▶ [YOUR ASSIGNMENT]:
Take nothing but the lines from the one with "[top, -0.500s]" through the one with "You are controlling" in the entries below, both ends kept, and return them exactly with pictures left out.
** Opening DATA block **
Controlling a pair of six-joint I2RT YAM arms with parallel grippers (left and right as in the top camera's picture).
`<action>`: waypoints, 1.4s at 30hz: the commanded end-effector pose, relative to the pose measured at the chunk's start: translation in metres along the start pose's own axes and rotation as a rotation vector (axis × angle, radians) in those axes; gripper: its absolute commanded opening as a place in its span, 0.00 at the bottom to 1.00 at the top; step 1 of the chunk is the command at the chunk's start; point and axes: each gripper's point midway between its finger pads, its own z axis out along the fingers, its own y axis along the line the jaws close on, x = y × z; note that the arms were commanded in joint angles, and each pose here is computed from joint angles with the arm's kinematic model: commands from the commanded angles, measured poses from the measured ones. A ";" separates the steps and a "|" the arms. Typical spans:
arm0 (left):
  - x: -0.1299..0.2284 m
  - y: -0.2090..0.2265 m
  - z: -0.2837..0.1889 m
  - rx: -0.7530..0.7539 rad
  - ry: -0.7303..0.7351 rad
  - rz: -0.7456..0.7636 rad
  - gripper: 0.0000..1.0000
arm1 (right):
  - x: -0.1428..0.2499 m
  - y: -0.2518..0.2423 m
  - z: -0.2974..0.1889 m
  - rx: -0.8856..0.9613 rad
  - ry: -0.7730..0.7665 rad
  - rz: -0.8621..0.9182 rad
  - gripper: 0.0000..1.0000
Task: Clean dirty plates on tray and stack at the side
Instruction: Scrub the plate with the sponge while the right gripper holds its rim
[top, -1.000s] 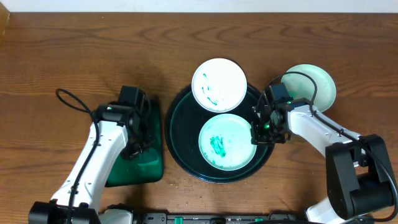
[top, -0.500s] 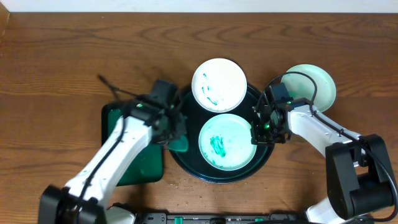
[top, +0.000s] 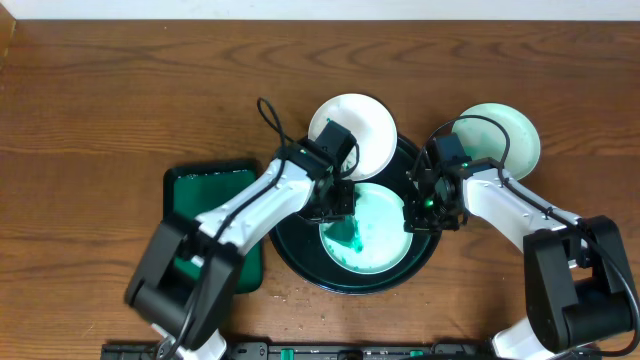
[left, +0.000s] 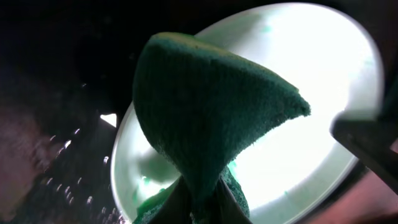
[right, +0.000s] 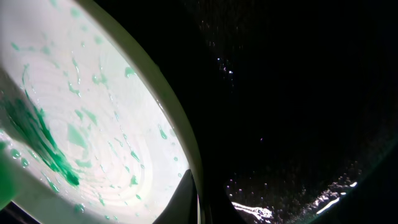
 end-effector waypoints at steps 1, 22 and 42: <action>0.001 -0.001 0.017 0.028 0.071 -0.056 0.07 | 0.017 -0.014 0.024 0.056 0.077 -0.002 0.01; 0.044 -0.062 0.060 0.196 0.250 0.007 0.07 | 0.020 -0.015 0.023 0.059 0.089 0.003 0.01; -0.009 0.093 0.035 -0.348 0.057 -0.201 0.07 | 0.018 -0.015 0.024 0.057 0.081 -0.001 0.01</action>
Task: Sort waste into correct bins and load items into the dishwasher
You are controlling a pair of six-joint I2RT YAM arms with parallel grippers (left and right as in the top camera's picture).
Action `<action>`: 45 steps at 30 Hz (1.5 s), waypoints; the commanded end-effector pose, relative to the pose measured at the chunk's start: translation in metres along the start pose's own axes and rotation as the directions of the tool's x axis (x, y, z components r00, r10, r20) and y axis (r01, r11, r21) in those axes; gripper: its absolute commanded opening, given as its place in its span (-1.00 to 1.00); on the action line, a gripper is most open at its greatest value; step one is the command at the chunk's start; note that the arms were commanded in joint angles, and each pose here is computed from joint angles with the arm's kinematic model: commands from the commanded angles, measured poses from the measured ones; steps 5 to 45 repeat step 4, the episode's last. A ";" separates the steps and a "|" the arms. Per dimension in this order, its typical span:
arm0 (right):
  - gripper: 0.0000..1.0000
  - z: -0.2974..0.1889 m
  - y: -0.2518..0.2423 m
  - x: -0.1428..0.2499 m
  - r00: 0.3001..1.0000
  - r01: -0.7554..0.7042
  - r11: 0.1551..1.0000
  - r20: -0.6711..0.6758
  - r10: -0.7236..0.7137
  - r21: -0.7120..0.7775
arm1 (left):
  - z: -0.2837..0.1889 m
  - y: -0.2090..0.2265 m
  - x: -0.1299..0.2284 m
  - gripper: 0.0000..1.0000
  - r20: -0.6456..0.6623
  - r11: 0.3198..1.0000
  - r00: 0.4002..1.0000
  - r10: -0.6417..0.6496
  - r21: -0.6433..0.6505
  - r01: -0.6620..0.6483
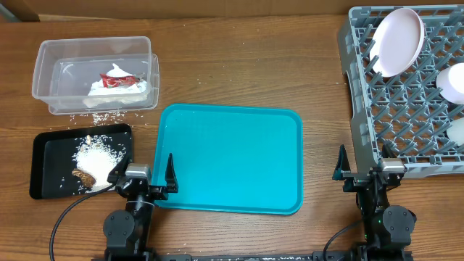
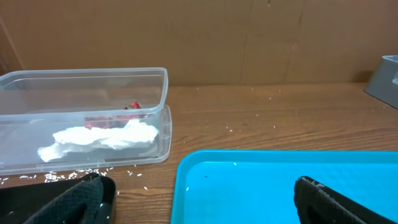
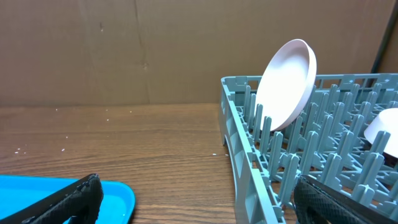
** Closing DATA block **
▶ [WRITTEN RESPONSE]:
[top, -0.500s] 
[top, +0.000s] 
[left, +0.000s] 
[right, +0.000s] 
 end-effector waypoints at steps 1, 22 and 42: <action>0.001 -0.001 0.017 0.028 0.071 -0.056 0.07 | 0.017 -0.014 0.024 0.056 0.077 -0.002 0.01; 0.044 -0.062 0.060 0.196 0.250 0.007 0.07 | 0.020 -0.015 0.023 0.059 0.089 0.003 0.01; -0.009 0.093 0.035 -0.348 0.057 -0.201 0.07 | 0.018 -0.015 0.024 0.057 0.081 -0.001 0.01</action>
Task: Sort waste into correct bins and load items into the dishwasher
You are controlling a pair of six-joint I2RT YAM arms with parallel grippers (left and right as in the top camera's picture).

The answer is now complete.